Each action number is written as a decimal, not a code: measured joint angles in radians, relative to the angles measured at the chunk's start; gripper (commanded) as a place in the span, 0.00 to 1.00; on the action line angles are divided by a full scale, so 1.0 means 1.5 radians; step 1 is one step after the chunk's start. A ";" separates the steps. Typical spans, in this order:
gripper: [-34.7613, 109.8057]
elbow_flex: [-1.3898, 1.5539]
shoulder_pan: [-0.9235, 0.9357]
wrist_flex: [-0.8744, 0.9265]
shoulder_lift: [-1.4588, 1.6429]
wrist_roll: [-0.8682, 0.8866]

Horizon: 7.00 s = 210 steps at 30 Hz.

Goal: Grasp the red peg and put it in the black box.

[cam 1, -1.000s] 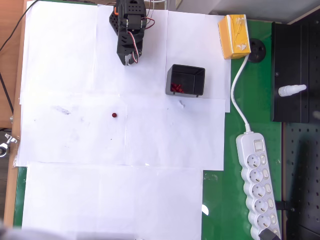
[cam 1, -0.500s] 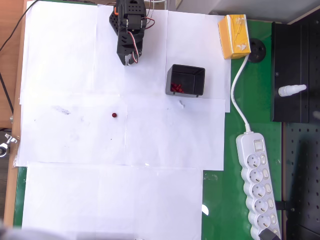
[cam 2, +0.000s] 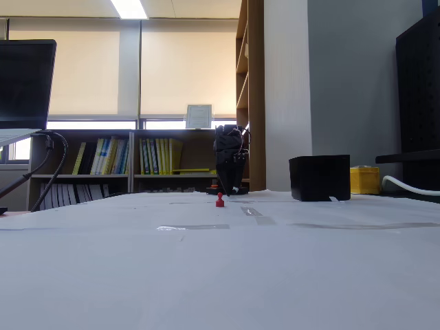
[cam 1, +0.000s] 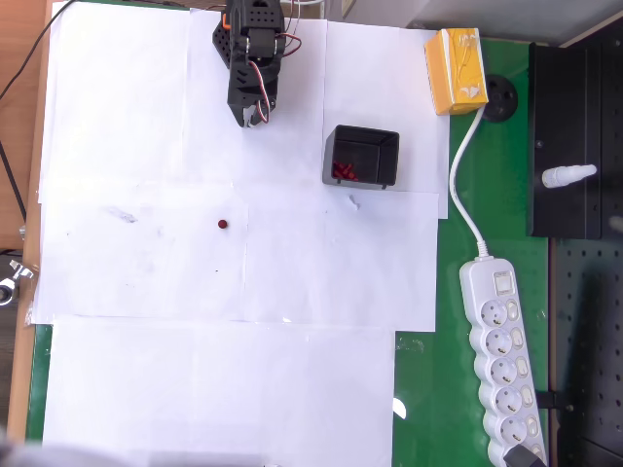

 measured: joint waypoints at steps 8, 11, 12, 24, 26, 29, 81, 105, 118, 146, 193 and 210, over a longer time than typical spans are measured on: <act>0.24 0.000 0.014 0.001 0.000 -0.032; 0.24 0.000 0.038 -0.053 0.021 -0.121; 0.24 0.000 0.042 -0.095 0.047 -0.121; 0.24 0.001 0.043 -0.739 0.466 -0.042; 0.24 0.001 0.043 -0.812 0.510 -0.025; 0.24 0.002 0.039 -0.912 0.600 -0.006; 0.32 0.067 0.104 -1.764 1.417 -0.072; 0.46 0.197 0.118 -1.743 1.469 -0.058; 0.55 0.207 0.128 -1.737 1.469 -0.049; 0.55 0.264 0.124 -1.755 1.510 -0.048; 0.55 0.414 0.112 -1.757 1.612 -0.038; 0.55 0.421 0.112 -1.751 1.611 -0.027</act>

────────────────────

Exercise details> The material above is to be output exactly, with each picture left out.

Result of this task>
Each action number is written as a decimal, not a code: measured joint angles in radians, relative to the angles measured at the chunk's start; gripper (commanded) as a place in the span, 0.00 to 1.00; on the action line angles are divided by a full scale, so 1.0 means 1.5 radians; step 1 is one step after the chunk's start. A ";" separates the steps. Typical spans, in this order:
gripper: [-34.7613, 109.8057]
elbow_flex: [-1.3898, 1.5539]
shoulder_pan: [-0.9235, 0.9357]
wrist_flex: [-0.8744, 0.9265]
shoulder_lift: [-1.4588, 1.6429]
wrist_roll: [-0.8682, 0.8866]

Horizon: 7.00 s = 210 steps at 30 Hz.

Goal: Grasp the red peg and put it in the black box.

[cam 1, -1.000s] 
[cam 1, -0.500s] 
[cam 2, +0.000s] 
[cam 1, +0.000s] 

 measured: joint waypoints at steps 8, 11, 12, 24, 26, 29, 81, 105, 118, 146, 193 and 210, over a longer time than typical spans are measured on: <act>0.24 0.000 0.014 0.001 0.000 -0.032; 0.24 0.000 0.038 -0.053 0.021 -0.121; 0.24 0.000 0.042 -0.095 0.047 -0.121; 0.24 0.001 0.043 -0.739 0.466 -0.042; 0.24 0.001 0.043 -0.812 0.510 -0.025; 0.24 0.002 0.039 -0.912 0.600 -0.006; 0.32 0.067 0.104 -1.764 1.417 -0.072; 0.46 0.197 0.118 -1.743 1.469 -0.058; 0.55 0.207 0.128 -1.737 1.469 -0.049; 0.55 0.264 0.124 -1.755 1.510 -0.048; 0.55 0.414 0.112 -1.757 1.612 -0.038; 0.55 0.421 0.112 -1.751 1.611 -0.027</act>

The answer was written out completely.